- _Work instruction_: Reproduce all of the data below without alteration; exclude every picture.

•••

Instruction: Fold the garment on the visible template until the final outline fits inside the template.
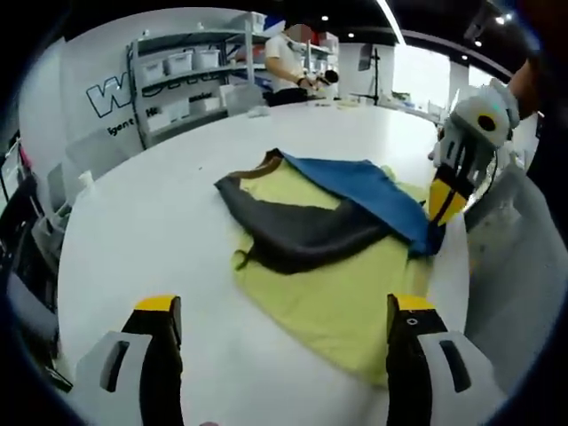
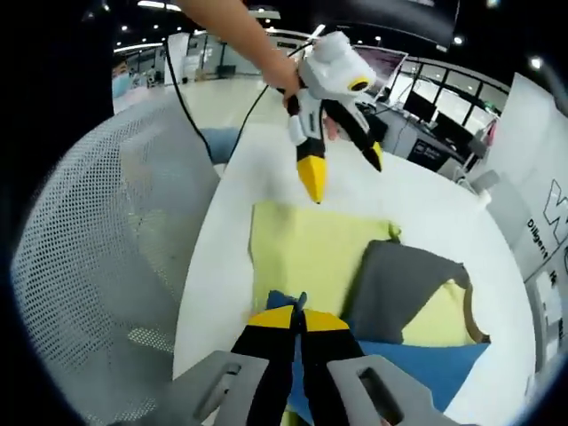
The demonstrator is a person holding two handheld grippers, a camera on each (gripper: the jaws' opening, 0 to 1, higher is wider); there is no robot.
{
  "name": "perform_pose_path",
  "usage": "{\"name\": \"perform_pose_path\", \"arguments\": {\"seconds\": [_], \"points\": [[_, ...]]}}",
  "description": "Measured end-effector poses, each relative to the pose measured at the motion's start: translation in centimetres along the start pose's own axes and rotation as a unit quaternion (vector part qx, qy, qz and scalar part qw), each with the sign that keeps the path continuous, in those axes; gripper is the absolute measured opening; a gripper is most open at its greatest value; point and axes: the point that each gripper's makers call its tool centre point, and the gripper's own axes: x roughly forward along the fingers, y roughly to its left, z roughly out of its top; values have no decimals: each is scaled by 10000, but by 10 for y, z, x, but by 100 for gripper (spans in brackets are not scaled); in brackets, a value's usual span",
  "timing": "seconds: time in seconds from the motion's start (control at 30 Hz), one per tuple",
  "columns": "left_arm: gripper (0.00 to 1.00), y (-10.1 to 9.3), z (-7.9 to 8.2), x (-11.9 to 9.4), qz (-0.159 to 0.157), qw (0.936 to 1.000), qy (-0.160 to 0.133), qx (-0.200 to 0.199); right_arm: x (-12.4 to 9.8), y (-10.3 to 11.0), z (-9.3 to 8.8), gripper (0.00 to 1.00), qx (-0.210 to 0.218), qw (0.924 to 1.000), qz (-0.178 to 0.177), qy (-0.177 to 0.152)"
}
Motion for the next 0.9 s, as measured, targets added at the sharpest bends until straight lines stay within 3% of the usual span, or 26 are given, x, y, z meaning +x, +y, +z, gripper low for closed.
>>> {"name": "perform_pose_path", "arguments": {"seconds": [0.47,0.9], "points": [[93,-1,0,2,-26,10000,28,0,-45,-56,-14,0,407,9963,-750,-76],[92,-2,-2,3,-69,10000,57,-32,-86,-111,-22,0,724,9864,-1465,-183]]}}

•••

- _Finished task_:
Instruction: Fold the garment on the visible template until the final outline fits inside the template.
The demonstrator is a person holding two handheld grippers, a camera on each (gripper: the jaws' opening, 0 to 1, higher is wider); there is no robot.
{
  "name": "perform_pose_path",
  "usage": "{\"name\": \"perform_pose_path\", \"arguments\": {\"seconds\": [_], \"points\": [[_, ...]]}}",
  "description": "Measured end-effector poses, each relative to the pose measured at the motion's start: translation in centimetres along the start pose's own axes and rotation as a unit quaternion (vector part qx, qy, qz and scalar part qw), each with the sign that keeps the path continuous, in those axes; gripper is the absolute measured opening; a gripper is most open at its greatest value; point and axes: the point that each gripper's makers call its tool centre point, and the gripper's own axes: x roughly forward along the fingers, y roughly to its left, z roughly out of its top; values have no decimals: each is scaled by 10000, but by 10 for y, z, x, but by 100 for gripper (spans in brackets are not scaled); in brackets, a value's usual span",
  "timing": "seconds: time in seconds from the motion's start (control at 30 Hz), one per tuple",
  "columns": "left_arm: gripper (0.00 to 1.00), y (-10.1 to 9.3), z (-7.9 to 8.2), x (-11.9 to 9.4), qz (-0.159 to 0.157), qw (0.936 to 1.000), qy (-0.160 to 0.133), qx (-0.200 to 0.199); right_arm: x (-12.4 to 9.8), y (-10.3 to 11.0), z (-9.3 to 8.8), gripper (0.00 to 1.00), qx (-0.210 to 0.218), qw (0.924 to 1.000), qz (-0.178 to 0.177), qy (-0.177 to 0.152)"
}
Motion for the next 0.9 s, as measured, targets added at the sharpest bends until straight lines stay within 3% of the usual span, or 26 are given, x, y, z meaning +x, +y, +z, gripper low for closed.
>>> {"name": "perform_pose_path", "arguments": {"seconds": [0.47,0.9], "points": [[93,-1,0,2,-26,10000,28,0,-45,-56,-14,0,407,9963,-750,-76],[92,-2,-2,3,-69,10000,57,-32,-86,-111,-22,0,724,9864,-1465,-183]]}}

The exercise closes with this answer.